→ PROBLEM TO WORK ON
Search the records for the string "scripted", then copy each line that has it.

→ THE RECORDS

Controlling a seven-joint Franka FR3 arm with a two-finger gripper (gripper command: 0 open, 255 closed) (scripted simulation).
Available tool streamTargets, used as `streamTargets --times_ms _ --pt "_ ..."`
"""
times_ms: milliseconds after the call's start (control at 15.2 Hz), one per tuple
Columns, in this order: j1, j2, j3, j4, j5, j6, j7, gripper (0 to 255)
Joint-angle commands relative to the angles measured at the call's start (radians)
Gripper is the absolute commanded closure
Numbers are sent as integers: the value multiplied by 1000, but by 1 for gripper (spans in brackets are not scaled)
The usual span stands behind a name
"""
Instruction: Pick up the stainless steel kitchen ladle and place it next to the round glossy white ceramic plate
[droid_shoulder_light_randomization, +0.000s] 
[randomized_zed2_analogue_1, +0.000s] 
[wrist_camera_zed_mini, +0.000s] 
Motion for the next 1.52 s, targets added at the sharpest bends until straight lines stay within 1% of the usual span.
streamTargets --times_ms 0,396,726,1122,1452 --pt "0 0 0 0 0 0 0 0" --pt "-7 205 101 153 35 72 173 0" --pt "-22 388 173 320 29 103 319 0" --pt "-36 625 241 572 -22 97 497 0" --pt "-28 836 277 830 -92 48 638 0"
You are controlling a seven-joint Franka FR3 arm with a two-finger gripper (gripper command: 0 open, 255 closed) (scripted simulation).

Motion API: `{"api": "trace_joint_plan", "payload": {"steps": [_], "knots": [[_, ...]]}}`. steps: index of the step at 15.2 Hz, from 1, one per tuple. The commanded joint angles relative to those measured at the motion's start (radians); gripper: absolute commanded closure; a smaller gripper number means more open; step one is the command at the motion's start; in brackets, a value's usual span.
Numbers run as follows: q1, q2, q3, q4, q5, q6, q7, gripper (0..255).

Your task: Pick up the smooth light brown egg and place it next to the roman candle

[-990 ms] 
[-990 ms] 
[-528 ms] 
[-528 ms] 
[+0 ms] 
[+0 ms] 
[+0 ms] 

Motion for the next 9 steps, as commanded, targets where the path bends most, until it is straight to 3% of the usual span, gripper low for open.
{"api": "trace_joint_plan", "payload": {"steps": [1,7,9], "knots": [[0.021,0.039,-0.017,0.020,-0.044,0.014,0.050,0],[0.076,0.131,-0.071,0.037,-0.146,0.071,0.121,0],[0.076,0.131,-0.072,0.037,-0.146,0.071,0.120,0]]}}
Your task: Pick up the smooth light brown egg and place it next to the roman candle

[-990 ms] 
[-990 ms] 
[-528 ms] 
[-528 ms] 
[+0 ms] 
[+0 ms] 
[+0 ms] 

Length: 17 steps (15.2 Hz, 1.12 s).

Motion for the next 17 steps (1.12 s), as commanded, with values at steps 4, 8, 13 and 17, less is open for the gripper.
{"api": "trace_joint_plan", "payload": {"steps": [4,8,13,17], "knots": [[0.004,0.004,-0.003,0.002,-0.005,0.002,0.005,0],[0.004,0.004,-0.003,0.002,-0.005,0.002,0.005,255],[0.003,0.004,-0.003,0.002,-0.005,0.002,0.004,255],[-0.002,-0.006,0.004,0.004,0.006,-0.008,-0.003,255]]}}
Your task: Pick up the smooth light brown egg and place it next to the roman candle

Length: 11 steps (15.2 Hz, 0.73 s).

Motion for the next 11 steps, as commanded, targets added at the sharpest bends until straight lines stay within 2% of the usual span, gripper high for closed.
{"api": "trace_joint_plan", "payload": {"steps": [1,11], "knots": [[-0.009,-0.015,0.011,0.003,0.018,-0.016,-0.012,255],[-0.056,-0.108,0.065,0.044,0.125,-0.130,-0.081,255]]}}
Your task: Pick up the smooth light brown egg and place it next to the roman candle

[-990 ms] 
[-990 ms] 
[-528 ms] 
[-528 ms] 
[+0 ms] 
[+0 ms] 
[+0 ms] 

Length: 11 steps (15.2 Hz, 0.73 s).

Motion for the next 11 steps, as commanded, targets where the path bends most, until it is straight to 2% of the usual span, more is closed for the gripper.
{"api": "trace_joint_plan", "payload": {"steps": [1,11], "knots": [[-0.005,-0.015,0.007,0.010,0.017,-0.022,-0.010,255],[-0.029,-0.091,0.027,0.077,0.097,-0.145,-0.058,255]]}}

→ WRITTEN SOLUTION
Controlling a seven-joint Franka FR3 arm with a two-finger gripper (gripper command: 0 open, 255 closed) (scripted simulation).
You are controlling a seven-joint Franka FR3 arm with a two-finger gripper (gripper command: 0 open, 255 closed) (scripted simulation).

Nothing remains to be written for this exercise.